Je suis la lumière du soleil qui fait mûrir les grains,
Je suis la douce pluie de l'automne.
Quand tu t'éveilles dans la paix du matin,
Je suis le mouvement rapide
Des oiseaux qui s'envolent en cercle dans le ciel.
Je suis les douces étoiles qui brillent dans la nuit.
Ne te tiens pas devant ma tombe en pleurant ;
Je ne suis pas là, je suis partout, vivant..."
Mary Elizabeth Frye 1932
Version originale:
" Do not stand at my grave and weep,
I am not there, I do not sleep.
I am in a thousand winds that blow,
I am the softly falling snow.
I am the gentle showers of rain,
I am the fields of ripening grain.
I am in the morning hush,
I am in the graceful rush
Of beautiful birds in circling flight,
I am the starshine of the night.
I am in the flowers that bloom,
I am in a quiet room.
I am in the birds that sing,
I am in each lovely thing.
Do not stand at my grave and cry,
I am not there. I do not die. "
II) Prière :
"Celui qui est parti"
de Theilhard de Chardin– (1881, 1955)
Ne le cherchez pas en arrière, ni ici, ni là,
ni dans les vestiges matériels qui sont naturellement chers.
Il n’est plus là, il ne vous attend plus là.
C’est en avant qu’il faut le chercher, dans la construction de votre vie renouvelée…
Soyez lui fidèle là, et non point dans une sentimentalité rétrospective
avec laquelle il faut avoir le courage de briser.
Sa véritable trace n’est pas dans certaines manifestations de son activité.
Leur disparition même si douloureuse qu’elle puisse vous paraître, doit vous libérer, non vous déprimer.

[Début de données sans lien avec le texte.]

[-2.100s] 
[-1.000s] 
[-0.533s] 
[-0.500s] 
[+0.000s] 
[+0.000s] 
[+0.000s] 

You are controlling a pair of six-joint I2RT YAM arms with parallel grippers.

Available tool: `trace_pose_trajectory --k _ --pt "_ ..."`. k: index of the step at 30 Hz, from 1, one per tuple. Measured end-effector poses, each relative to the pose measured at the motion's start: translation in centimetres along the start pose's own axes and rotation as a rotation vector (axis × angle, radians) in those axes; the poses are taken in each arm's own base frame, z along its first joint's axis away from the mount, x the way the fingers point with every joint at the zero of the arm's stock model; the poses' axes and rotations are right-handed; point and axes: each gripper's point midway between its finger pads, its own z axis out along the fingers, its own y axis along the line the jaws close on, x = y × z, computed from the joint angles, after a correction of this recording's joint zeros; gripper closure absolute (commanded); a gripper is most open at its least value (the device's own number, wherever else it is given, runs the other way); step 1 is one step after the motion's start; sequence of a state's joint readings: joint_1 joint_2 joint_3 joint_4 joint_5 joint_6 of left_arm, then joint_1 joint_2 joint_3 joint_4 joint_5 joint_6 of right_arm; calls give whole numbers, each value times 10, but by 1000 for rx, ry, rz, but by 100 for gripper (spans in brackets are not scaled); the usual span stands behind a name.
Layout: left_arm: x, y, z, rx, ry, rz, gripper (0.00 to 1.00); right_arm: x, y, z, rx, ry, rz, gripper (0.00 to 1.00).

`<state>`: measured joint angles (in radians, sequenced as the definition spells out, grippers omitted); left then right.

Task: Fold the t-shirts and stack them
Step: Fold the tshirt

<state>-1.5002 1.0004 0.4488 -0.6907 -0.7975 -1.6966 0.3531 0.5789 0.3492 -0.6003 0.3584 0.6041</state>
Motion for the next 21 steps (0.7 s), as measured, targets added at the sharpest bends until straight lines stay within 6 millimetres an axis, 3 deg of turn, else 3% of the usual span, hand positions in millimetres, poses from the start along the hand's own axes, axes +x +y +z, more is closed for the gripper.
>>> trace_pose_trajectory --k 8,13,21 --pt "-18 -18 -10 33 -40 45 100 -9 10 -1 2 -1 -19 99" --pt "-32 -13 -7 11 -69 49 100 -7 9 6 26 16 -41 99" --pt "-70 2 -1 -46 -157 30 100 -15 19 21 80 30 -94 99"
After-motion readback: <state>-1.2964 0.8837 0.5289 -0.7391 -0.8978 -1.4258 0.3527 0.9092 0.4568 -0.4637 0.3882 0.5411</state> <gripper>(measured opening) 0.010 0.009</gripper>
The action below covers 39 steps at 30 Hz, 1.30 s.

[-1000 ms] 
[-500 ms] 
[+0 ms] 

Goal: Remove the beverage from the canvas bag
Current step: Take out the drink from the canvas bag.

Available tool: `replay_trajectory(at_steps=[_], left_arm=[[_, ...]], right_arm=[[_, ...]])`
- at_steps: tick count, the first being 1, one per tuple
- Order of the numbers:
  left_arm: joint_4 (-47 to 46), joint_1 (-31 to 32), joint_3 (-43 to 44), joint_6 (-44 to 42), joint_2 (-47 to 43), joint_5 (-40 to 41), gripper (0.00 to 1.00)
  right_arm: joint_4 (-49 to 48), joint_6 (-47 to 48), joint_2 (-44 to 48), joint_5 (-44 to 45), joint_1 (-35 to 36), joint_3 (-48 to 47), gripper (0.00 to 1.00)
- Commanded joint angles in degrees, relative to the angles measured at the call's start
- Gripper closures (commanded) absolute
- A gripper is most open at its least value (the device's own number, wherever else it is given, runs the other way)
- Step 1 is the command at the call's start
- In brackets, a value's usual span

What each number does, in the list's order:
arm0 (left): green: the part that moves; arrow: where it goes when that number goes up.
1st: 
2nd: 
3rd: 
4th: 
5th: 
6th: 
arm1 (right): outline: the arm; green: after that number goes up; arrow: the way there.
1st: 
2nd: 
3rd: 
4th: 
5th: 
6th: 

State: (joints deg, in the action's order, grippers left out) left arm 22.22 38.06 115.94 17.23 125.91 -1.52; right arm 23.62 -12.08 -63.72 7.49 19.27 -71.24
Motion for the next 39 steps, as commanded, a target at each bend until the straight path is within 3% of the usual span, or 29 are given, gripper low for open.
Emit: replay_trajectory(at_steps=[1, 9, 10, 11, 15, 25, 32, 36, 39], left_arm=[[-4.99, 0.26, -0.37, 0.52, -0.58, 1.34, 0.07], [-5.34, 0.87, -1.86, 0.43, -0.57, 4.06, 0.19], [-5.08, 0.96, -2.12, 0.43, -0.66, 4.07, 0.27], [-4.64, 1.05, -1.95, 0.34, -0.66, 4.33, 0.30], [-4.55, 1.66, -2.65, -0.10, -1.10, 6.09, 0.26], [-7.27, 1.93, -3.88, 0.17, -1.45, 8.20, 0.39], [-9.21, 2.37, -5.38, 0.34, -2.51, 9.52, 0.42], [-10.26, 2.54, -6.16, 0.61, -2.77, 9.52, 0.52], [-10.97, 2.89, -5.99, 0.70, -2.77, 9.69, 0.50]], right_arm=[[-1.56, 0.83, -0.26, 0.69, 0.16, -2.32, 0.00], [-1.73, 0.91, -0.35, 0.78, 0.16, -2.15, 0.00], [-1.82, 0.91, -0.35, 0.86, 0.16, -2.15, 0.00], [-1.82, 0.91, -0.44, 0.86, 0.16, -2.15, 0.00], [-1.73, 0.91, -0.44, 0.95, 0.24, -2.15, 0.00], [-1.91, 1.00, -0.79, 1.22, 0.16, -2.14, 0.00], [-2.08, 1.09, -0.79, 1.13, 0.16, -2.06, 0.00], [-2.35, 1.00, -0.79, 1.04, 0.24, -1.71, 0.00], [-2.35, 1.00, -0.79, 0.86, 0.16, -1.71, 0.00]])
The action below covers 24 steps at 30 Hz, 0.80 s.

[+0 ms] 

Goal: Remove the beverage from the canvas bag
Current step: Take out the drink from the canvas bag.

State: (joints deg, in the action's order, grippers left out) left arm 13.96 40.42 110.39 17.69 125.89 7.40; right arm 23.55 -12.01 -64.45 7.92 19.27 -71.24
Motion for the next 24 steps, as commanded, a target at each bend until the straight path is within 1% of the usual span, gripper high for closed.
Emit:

Non pas oublier, mais chercher en avant.
Malgré tout ce que vous pouvez sentir ou croire,
reconnaître avec évidence que votre vie doit se poursuivre.
Je suis persuadé qu ‘elle commence.
Décidez vous seulement à ne plus vivre dans le passé,
ce qui ne veut pas dire que vous oubliez celui-ci,
mais seulement que votre manière – la vraie- de lui être fidèle doit consister
à construire en avant, c’est à dire à être digne de lui.
Ne vous isolez donc pas.
Ne vous repliez donc pas au fond de vous-même.
Mais voyez le plus possible vos amis.
Donnez-vous.
C’est ce don qui vous libérera et vous épanouira.
Je voudrais que vous trouviez nombre de gens et de choses auxquels,
noblement, vous donner.
III) Cortège pour l'Enfant mort
de Marie-Noël ( décédée en 1967) -
(extrait de son "Office pour l'enfant mort" aux Editions Stock)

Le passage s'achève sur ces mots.